Recently I was on a data science/investigation project. In short, it’s a complex project but I used some basic techniques to decompose it, and found some data gold. Here’s what I learned…
Be Friends with the Data
You need to know your data and be friends with your data. You will spend time, not just time but quality time, with your data (just like friends do). Like any other friendships, you will know the characteristics and personality of your data. You may discover some “data gold” in your data. In the meantime, you may find data quality issues that you either fix or avoid.

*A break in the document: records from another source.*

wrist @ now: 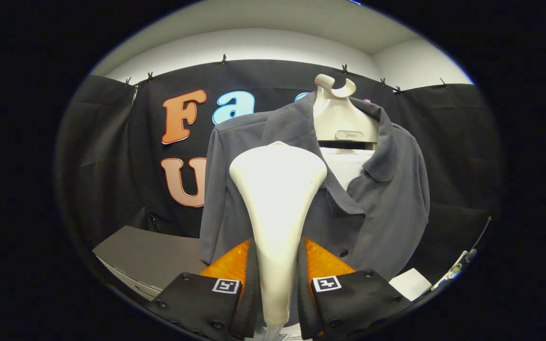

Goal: Iron the clothes twice with a garment steamer, once on the left side and once on the right side.

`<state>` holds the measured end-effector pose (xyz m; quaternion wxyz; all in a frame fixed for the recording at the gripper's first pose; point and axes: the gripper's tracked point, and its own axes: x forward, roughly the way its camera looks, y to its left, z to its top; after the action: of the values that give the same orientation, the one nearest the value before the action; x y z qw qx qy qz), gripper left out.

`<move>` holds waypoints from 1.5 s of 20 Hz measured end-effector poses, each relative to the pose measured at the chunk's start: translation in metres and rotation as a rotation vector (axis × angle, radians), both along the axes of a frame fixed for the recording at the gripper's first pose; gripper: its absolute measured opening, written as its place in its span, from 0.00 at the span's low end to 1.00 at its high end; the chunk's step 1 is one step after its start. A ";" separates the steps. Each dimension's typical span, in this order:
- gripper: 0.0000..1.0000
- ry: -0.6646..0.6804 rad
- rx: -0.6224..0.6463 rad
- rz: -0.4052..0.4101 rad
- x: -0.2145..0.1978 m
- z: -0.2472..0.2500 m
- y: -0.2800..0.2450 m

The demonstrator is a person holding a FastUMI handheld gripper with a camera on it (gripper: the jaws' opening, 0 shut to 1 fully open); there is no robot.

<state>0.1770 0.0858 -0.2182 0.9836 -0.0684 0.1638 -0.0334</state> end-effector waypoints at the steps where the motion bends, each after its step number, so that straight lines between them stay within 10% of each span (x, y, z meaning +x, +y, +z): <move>1: 0.42 -0.002 0.000 0.012 0.000 0.000 -0.001; 30: 0.42 0.223 0.022 -0.011 -0.048 -0.140 -0.058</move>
<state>0.1288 0.0280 -0.3586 0.9597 -0.0600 0.2731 -0.0289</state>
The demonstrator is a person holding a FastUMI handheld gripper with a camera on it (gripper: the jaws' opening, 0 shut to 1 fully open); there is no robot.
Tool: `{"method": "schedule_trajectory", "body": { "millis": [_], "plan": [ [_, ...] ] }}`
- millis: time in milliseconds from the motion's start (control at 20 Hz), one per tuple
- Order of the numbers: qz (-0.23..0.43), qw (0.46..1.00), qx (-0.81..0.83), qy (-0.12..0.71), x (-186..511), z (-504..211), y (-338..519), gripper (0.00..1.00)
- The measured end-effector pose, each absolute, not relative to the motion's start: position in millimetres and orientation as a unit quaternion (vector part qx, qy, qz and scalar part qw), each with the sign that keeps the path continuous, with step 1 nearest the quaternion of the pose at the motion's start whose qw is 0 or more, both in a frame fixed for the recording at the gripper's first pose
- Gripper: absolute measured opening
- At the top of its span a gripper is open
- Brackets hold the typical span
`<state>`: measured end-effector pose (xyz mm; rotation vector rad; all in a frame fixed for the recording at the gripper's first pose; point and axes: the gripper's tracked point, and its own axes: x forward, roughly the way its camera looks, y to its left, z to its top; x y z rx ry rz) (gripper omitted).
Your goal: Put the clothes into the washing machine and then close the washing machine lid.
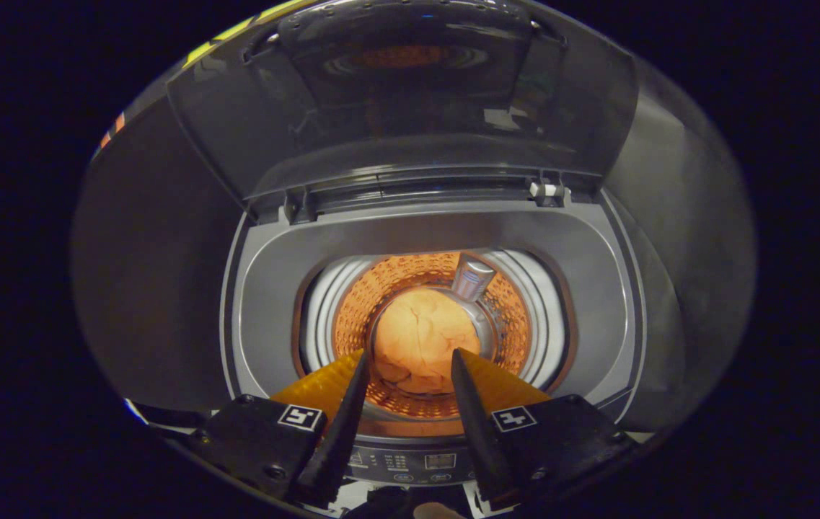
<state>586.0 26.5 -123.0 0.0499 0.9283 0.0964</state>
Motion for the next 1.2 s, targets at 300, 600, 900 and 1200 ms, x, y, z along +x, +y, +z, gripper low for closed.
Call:
{"method": "schedule_trajectory", "body": {
  "millis": [300, 600, 900, 1200],
  "plan": [
    [0.050, 0.910, -0.005, 0.412, 580.4, -105.6, 23.1, 0.71],
    [0.065, 0.937, -0.049, 0.341, 577.0, -68.9, 26.4, 0.71],
    [0.074, 0.958, -0.061, 0.272, 581.9, -8.2, 30.8, 0.71],
    [0.071, 0.973, -0.035, 0.216, 593.6, 62.3, 28.0, 0.71]
  ]
}}
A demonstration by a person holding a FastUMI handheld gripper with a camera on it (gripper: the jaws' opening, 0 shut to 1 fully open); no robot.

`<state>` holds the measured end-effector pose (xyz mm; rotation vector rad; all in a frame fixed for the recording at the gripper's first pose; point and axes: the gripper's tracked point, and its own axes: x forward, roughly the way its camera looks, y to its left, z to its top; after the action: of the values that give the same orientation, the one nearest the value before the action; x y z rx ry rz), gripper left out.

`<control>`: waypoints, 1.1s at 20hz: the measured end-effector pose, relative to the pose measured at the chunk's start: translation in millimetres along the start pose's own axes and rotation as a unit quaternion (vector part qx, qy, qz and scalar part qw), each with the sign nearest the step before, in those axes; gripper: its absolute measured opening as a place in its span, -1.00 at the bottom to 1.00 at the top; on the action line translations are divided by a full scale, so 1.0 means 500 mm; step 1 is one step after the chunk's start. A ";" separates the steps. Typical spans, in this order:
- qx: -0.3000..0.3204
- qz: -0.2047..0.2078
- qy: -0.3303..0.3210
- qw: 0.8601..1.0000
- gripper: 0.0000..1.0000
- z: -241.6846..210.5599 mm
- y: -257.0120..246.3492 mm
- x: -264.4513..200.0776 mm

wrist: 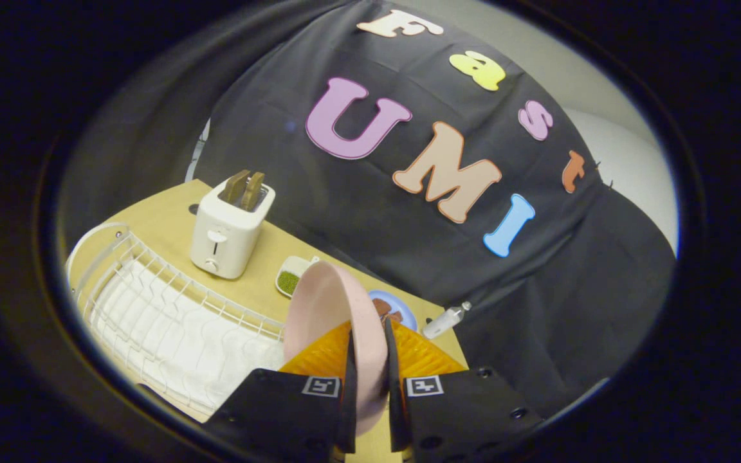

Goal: Take the plate from the dish rack, then take the spoon from the basket and place it into the plate.

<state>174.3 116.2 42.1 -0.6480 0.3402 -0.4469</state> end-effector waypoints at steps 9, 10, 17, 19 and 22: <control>0.075 0.040 -0.043 0.995 -0.53 0.016 -0.100 -0.072; 0.086 0.042 -0.047 0.994 -0.54 0.011 -0.122 -0.082; 0.146 0.061 -0.040 0.987 -0.54 -0.128 -0.252 -0.145; 0.170 0.075 -0.026 0.982 -0.54 -0.188 -0.269 -0.151; 0.213 0.106 -0.019 0.971 -0.54 -0.266 -0.281 -0.167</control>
<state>4.5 -8.5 46.8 -0.1979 0.2622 -0.2880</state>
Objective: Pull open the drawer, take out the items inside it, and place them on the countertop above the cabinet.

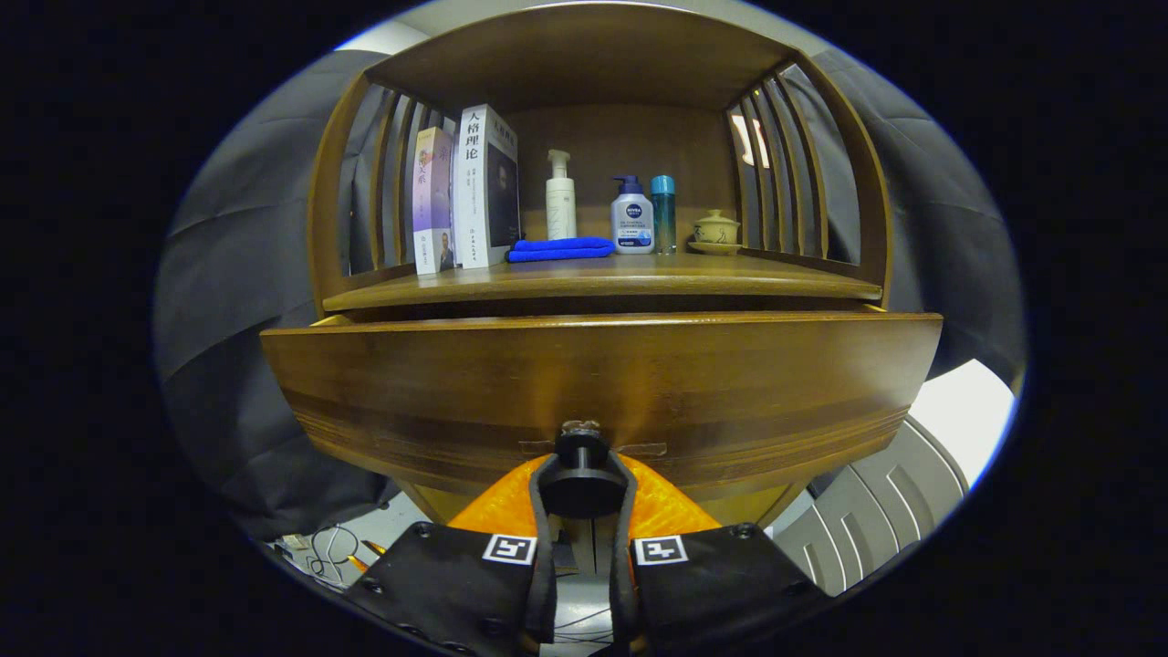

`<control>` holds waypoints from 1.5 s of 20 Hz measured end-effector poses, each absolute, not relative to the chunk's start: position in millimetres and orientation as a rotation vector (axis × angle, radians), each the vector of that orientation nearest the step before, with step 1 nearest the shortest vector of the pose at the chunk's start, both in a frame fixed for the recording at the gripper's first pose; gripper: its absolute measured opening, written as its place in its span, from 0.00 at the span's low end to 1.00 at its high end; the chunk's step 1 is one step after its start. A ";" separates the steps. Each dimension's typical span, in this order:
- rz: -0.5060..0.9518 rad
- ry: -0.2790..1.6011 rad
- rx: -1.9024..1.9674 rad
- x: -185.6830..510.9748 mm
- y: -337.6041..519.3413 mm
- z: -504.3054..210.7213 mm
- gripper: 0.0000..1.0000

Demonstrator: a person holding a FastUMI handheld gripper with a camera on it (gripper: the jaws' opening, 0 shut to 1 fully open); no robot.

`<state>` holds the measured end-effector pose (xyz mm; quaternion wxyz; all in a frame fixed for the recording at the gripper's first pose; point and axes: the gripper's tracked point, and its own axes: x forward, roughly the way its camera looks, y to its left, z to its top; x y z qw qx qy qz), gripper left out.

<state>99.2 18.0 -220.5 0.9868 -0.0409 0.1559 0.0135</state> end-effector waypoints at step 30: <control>0.141 0.333 -0.094 -26.5 24.7 -236.9 0.25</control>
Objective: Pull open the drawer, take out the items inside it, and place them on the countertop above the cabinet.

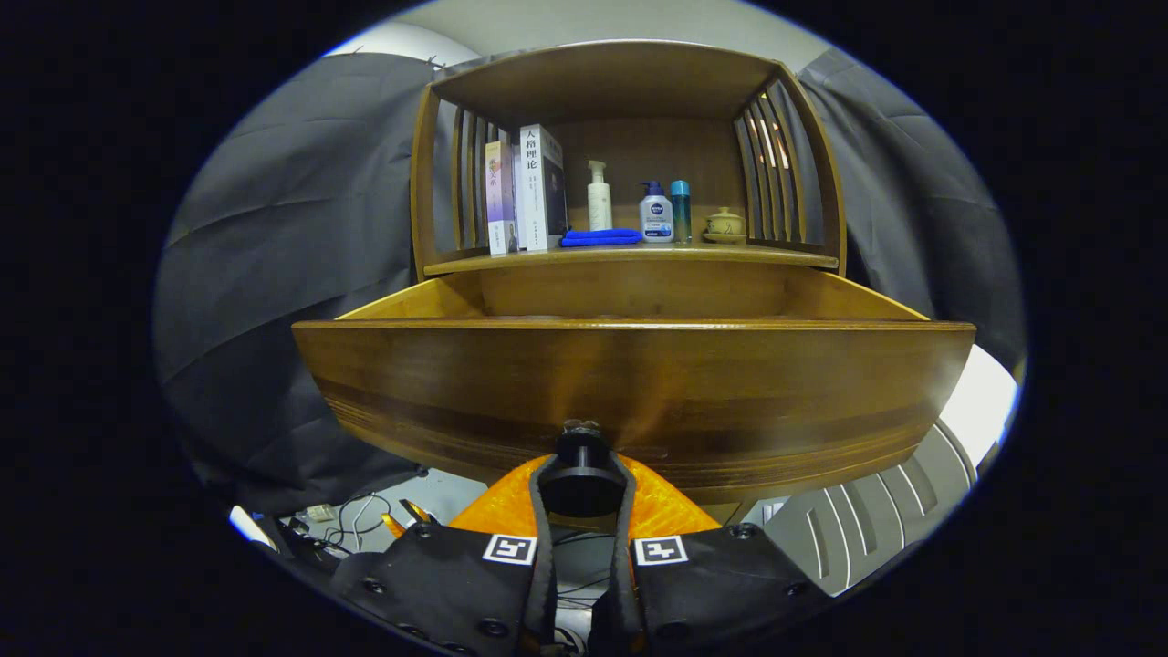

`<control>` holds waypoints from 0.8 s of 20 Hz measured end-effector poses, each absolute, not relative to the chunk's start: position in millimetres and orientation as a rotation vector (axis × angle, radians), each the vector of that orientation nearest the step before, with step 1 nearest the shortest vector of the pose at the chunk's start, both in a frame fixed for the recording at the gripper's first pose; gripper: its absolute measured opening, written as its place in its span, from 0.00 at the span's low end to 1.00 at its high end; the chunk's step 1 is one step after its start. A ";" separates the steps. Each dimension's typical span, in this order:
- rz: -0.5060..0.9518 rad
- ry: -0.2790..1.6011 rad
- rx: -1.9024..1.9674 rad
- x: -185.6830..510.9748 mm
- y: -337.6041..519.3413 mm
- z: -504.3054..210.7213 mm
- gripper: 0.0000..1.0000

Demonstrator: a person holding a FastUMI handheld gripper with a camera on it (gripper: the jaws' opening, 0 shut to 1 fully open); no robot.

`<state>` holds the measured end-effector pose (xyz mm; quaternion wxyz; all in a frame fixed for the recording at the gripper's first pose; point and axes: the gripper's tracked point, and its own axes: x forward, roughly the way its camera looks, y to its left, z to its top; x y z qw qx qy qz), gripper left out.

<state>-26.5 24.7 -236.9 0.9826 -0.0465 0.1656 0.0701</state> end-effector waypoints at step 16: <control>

Five Data Techniques that I Used to Befriend my Data
Trust me, you need a whiteboard, or a large piece of paper, to write down your findings and to make sense of it. I prefer a whiteboard because I am able to see the big picture by stepping away from it. In my project, I mocked up the data records on the whiteboard to visualize how I can overlay datasets and how to summarize the data to find trends. I also make a flow chart to understand how this is being processed and transformed during the business workflow. I found some data gold in the flow chart and later on I was able to formulate some hypotheses because of that.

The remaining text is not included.